- EXERCISE INSTRUCTIONS -
Every entry here needs to be repeated exactly.

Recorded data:

══════════

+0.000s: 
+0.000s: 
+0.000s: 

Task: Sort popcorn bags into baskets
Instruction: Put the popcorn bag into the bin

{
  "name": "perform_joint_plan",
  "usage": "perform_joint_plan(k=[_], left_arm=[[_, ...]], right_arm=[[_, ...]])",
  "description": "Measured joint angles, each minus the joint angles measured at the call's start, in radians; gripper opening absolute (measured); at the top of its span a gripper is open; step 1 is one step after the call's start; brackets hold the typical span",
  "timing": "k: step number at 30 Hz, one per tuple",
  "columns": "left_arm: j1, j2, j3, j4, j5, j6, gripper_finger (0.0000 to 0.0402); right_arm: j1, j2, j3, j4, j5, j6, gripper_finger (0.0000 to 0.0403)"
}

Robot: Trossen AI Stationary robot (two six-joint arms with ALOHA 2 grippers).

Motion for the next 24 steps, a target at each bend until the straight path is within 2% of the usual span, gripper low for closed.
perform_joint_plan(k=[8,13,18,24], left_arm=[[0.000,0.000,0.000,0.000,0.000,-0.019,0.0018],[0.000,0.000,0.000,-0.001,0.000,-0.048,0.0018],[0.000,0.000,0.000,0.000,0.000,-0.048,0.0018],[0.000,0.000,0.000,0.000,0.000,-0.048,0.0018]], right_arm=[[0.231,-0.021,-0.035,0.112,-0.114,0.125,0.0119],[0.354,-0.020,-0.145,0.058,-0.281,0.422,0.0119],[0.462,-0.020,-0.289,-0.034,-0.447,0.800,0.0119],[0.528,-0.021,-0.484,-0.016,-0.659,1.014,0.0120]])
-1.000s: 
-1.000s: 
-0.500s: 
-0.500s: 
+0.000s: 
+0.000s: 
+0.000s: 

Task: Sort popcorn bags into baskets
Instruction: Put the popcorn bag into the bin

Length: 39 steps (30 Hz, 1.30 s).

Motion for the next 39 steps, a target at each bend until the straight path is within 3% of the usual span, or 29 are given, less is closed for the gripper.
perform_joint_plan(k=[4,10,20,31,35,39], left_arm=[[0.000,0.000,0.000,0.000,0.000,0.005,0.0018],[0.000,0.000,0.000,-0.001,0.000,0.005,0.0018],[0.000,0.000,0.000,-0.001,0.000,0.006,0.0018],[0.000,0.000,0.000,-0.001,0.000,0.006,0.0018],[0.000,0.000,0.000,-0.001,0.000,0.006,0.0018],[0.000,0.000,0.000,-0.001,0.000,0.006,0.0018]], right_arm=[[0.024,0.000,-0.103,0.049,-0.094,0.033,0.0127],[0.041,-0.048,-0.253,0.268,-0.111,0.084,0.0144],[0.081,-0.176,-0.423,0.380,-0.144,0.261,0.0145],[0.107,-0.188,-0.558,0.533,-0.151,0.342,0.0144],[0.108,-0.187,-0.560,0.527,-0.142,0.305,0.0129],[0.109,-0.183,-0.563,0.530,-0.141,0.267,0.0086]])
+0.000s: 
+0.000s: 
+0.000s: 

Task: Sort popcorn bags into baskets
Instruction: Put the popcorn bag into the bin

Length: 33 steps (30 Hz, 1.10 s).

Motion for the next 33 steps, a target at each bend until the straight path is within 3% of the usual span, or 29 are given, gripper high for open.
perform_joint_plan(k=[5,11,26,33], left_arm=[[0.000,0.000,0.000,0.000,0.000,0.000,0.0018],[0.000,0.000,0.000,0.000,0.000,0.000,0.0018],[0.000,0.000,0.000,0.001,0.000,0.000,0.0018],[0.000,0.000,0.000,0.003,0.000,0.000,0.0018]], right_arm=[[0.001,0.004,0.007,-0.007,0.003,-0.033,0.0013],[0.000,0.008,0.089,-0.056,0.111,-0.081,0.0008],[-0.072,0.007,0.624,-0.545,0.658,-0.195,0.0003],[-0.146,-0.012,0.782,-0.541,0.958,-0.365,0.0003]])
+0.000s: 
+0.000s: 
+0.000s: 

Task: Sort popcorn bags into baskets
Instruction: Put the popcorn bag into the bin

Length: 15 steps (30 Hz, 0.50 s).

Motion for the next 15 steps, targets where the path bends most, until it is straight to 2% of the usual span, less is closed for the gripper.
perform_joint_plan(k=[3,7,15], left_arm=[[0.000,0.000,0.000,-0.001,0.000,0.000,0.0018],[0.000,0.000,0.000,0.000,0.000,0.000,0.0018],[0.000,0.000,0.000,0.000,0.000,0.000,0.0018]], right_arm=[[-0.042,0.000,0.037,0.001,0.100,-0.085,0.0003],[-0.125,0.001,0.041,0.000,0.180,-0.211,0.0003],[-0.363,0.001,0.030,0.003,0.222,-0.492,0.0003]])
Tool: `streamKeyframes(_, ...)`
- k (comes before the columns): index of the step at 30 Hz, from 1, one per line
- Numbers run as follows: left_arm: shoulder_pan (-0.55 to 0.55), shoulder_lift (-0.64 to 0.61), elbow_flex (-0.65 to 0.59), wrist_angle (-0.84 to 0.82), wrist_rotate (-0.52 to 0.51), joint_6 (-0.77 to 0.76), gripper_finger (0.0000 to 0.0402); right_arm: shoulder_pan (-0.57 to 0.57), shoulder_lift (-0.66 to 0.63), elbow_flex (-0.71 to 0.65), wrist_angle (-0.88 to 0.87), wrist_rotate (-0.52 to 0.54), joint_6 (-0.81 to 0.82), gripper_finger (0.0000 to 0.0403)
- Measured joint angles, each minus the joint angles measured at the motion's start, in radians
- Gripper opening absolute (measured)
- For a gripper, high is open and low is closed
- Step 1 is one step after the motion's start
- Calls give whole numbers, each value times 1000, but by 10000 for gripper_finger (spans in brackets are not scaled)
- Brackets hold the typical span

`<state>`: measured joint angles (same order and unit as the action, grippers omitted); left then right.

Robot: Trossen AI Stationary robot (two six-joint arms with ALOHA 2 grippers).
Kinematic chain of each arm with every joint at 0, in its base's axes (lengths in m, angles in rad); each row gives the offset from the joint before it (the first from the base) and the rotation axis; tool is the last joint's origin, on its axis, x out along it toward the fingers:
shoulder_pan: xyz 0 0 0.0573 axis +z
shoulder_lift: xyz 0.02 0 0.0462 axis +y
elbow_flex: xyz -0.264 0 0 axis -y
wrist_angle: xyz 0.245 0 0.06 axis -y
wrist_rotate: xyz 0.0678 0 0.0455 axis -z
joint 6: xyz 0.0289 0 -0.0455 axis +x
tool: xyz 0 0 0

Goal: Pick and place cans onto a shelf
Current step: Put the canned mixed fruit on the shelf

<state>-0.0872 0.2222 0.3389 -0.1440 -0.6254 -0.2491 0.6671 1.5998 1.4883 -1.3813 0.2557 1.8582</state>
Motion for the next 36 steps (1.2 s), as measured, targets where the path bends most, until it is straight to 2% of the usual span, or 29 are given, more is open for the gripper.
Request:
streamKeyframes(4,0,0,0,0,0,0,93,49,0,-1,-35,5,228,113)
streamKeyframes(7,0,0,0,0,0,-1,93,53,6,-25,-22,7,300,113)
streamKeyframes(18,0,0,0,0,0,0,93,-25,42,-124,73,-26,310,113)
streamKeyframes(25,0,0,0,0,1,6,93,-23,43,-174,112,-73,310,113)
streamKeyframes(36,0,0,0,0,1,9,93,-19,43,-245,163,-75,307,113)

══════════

- RESPONSE BOX -
+0.000s: 
+0.000s: 
+0.000s: 

Task: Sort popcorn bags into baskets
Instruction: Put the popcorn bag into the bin

{
  "name": "perform_joint_plan",
  "usage": "perform_joint_plan(k=[_], left_arm=[[_, ...]], right_arm=[[_, ...]])",
  "description": "Measured joint angles, each minus the joint angles measured at the call's start, in radians; gripper opening absolute (measured); at the top of its span a gripper is open; step 1 is one step after the call's start; brackets hold the typical span",
  "timing": "k: step number at 30 Hz, one per tuple",
  "columns": "left_arm: j1, j2, j3, j4, j5, j6, gripper_finger (0.0000 to 0.0402); right_arm: j1, j2, j3, j4, j5, j6, gripper_finger (0.0000 to 0.0403)"
}

Robot: Trossen AI Stationary robot (two six-joint arms with ALOHA 2 grippers).

Motion for the next 24 steps, a target at each bend until the straight path is within 2% of the usual span, gripper low for closed.
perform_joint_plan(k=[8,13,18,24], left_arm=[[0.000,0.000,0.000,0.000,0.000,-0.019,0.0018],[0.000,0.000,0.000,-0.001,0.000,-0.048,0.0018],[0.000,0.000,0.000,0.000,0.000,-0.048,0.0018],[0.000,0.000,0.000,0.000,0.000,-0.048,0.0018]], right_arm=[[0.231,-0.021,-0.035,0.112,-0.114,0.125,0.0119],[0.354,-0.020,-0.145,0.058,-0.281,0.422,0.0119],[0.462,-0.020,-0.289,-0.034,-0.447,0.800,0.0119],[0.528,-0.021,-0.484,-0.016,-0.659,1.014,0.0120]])
-1.000s: 
-1.000s: 
-0.500s: 
-0.500s: 
+0.000s: 
+0.000s: 
+0.000s: 

Task: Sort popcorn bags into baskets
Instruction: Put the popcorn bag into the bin

Length: 39 steps (30 Hz, 1.30 s).

Motion for the next 39 steps, a target at each bend until the straight path is within 3% of the usual span, or 29 are given, less is closed for the gripper.
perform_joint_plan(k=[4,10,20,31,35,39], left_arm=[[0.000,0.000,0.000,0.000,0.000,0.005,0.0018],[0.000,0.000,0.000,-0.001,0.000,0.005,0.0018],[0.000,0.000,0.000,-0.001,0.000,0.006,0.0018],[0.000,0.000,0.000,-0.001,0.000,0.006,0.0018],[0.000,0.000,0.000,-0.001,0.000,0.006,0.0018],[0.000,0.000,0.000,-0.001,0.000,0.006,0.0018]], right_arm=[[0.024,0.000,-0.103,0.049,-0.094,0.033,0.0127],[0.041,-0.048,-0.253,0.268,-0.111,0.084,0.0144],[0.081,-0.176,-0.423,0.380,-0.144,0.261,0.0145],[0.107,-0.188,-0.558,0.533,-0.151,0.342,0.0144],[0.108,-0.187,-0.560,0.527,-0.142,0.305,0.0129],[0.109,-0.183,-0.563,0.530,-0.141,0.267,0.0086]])
+0.000s: 
+0.000s: 
+0.000s: 

Task: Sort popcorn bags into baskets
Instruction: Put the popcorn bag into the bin

Length: 33 steps (30 Hz, 1.10 s).

Motion for the next 33 steps, a target at each bend until the straight path is within 3% of the usual span, or 29 are given, gripper high for open.
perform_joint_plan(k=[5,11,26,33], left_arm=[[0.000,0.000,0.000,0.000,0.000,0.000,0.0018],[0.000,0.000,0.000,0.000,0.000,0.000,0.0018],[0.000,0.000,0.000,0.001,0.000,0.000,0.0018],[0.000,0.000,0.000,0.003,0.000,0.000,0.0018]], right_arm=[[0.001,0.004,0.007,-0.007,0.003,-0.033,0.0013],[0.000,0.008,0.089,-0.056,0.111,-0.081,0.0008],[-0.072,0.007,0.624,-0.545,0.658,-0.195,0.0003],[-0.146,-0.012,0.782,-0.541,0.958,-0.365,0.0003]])
+0.000s: 
+0.000s: 
+0.000s: 

Task: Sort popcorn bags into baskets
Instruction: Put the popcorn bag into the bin

Length: 15 steps (30 Hz, 0.50 s).

Motion for the next 15 steps, targets where the path bends most, until it is straight to 2% of the usual span, less is closed for the gripper.
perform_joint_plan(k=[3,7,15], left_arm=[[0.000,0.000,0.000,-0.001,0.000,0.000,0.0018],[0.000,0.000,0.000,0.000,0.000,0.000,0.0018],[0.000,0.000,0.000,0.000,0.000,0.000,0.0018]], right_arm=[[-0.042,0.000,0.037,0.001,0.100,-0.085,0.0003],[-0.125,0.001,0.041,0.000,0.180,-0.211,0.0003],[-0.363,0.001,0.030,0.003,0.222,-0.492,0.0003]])
Tool: `streamKeyframes(_, ...)`
- k (comes before the columns): index of the step at 30 Hz, from 1, one per line
- Numbers run as follows: left_arm: shoulder_pan (-0.55 to 0.55), shoulder_lift (-0.64 to 0.61), elbow_flex (-0.65 to 0.59), wrist_angle (-0.84 to 0.82), wrist_rotate (-0.52 to 0.51), joint_6 (-0.77 to 0.76), gripper_finger (0.0000 to 0.0402); right_arm: shoulder_pan (-0.57 to 0.57), shoulder_lift (-0.66 to 0.63), elbow_flex (-0.71 to 0.65), wrist_angle (-0.88 to 0.87), wrist_rotate (-0.52 to 0.54), joint_6 (-0.81 to 0.82), gripper_finger (0.0000 to 0.0403)
- Measured joint angles, each minus the joint angles measured at the motion's start, in radians
- Gripper opening absolute (measured)
- For a gripper, high is open and low is closed
- Step 1 is one step after the motion's start
- Calls give whole numbers, each value times 1000, but by 10000 for gripper_finger (spans in brackets are not scaled)
- Brackets hold the typical span

`<state>`: measured joint angles (same order and unit as the action, grippers omitted); left then right.

Robot: Trossen AI Stationary robot (two six-joint arms with ALOHA 2 grippers).
Kinematic chain of each arm with every joint at 0, in its base's axes (lengths in m, angles in rad); each row gives the offset from the joint before it (the first from the base) and the rotation axis; tool is the last joint's origin, on its axis, x out along it toward the fingers:
shoulder_pan: xyz 0 0 0.0573 axis +z
shoulder_lift: xyz 0.02 0 0.0462 axis +y
elbow_flex: xyz -0.264 0 0 axis -y
wrist_angle: xyz 0.245 0 0.06 axis -y
wrist_rotate: xyz 0.0678 0 0.0455 axis -z
joint 6: xyz 0.0289 0 -0.0455 axis +x
tool: xyz 0 0 0

Goal: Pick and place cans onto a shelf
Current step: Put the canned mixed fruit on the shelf

<state>-0.0872 0.2222 0.3389 -0.1440 -0.6254 -0.2491 0.6671 1.5998 1.4883 -1.3813 0.2557 1.8582</state>
Motion for the next 36 steps (1.2 s), as measured, targets where the path bends most, until it is straight to 2% of the usual span, or 29 are given, more is open for the gripper.
Request:
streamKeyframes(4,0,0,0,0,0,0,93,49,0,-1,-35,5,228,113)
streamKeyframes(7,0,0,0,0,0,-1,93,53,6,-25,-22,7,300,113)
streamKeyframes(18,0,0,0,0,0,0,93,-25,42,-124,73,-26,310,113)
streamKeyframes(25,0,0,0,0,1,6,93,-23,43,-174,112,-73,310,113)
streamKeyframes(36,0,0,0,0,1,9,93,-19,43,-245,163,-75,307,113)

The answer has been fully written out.